• [Materials provided]:
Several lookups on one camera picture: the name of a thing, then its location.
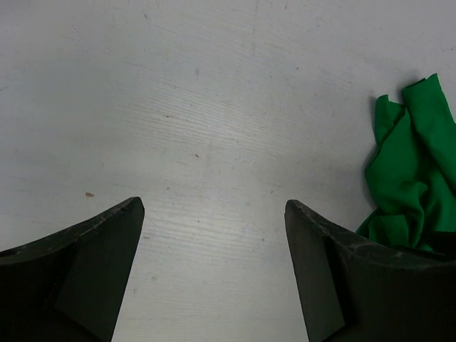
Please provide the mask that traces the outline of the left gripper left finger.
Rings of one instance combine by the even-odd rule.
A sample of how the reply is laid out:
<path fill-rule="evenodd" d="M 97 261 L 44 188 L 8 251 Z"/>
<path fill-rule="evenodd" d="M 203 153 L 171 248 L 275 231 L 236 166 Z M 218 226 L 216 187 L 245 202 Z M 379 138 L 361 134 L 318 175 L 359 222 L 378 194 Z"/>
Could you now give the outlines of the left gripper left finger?
<path fill-rule="evenodd" d="M 131 197 L 2 251 L 1 340 L 111 341 L 143 221 Z"/>

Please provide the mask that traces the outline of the green t shirt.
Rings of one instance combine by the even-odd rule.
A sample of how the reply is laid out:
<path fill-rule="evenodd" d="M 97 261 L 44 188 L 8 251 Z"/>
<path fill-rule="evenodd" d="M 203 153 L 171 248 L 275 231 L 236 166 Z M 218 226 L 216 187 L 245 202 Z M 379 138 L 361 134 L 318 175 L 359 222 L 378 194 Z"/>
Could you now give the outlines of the green t shirt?
<path fill-rule="evenodd" d="M 436 232 L 455 232 L 455 121 L 433 74 L 375 104 L 376 149 L 364 176 L 376 209 L 358 233 L 387 247 L 436 252 Z"/>

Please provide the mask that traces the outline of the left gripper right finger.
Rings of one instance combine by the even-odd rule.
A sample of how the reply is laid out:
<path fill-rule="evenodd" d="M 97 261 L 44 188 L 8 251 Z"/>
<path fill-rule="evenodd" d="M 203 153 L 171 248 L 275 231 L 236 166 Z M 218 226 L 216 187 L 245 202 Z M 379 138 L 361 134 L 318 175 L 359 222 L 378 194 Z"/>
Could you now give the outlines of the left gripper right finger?
<path fill-rule="evenodd" d="M 298 200 L 286 235 L 310 341 L 453 341 L 455 235 L 432 249 L 390 248 L 328 221 Z"/>

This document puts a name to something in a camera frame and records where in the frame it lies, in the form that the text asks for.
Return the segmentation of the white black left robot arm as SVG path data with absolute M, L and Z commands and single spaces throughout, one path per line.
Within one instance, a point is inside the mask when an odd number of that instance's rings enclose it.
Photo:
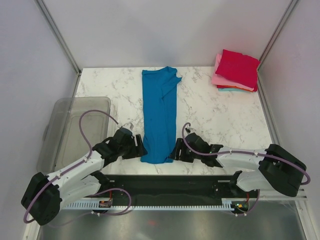
M 106 196 L 110 181 L 101 170 L 118 158 L 134 159 L 147 153 L 141 135 L 121 127 L 70 165 L 49 174 L 36 173 L 21 200 L 26 209 L 24 222 L 44 226 L 73 202 L 87 196 Z

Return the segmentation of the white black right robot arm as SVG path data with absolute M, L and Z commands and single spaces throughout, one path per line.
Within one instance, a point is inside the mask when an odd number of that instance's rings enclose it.
M 208 167 L 238 168 L 229 181 L 229 191 L 235 197 L 253 190 L 275 190 L 296 197 L 307 170 L 303 162 L 277 144 L 259 150 L 232 149 L 208 144 L 194 132 L 176 140 L 169 158 L 187 163 L 197 159 Z

• [Problem description]: All entries above must be printed again verbatim, with images excluded.

• [Result below]:
Several lookups on one camera picture: the name of a thing, then its location.
Please provide the mask that traces the outline of the left gripper left finger.
Rings of one instance combine by the even-odd rule.
A sample of how the reply is laid out:
<path fill-rule="evenodd" d="M 97 261 L 44 188 L 8 251 Z"/>
<path fill-rule="evenodd" d="M 203 153 L 171 248 L 275 231 L 236 166 Z M 218 226 L 216 187 L 245 202 Z M 379 138 L 361 134 L 318 175 L 359 222 L 378 194 Z"/>
Could you now give the outlines of the left gripper left finger?
<path fill-rule="evenodd" d="M 131 197 L 2 251 L 1 340 L 111 341 L 143 221 Z"/>

Please provide the mask that traces the outline of the green t shirt.
Rings of one instance combine by the even-odd rule.
A sample of how the reply is laid out:
<path fill-rule="evenodd" d="M 97 261 L 44 188 L 8 251 Z"/>
<path fill-rule="evenodd" d="M 203 153 L 171 248 L 275 231 L 236 166 Z M 218 226 L 216 187 L 245 202 Z M 379 138 L 361 134 L 318 175 L 359 222 L 378 194 Z"/>
Could you now give the outlines of the green t shirt?
<path fill-rule="evenodd" d="M 436 232 L 455 232 L 455 121 L 433 74 L 375 104 L 376 149 L 364 176 L 376 209 L 358 233 L 387 247 L 436 252 Z"/>

Please provide the mask that traces the outline of the left gripper right finger.
Rings of one instance combine by the even-odd rule.
A sample of how the reply is laid out:
<path fill-rule="evenodd" d="M 97 261 L 44 188 L 8 251 Z"/>
<path fill-rule="evenodd" d="M 203 153 L 171 248 L 275 231 L 236 166 Z M 218 226 L 216 187 L 245 202 Z M 379 138 L 361 134 L 318 175 L 359 222 L 378 194 Z"/>
Could you now give the outlines of the left gripper right finger?
<path fill-rule="evenodd" d="M 298 200 L 286 235 L 310 341 L 453 341 L 455 235 L 432 249 L 390 248 L 328 221 Z"/>

This document puts a name to something in a camera frame and records where in the frame it lies, in the form that the text asks for.
Return the segmentation of the white black left robot arm as SVG path data with absolute M, L and Z commands and single spaces throughout, one path per line.
Within one instance, a point is inside the mask when an odd number of that instance's rings enclose it.
Photo:
M 106 196 L 110 181 L 101 170 L 118 158 L 134 159 L 147 153 L 141 135 L 121 127 L 70 165 L 49 174 L 36 173 L 21 200 L 26 209 L 24 222 L 44 226 L 73 202 L 87 196 Z

Return the segmentation of the white black right robot arm as SVG path data with absolute M, L and Z commands and single spaces throughout, one path per line.
Within one instance, a point is inside the mask when an odd number of that instance's rings enclose it.
M 208 167 L 238 168 L 229 181 L 229 191 L 235 197 L 253 190 L 275 190 L 296 197 L 307 170 L 303 162 L 277 144 L 259 150 L 232 149 L 208 144 L 194 132 L 176 140 L 169 158 L 187 163 L 197 159 Z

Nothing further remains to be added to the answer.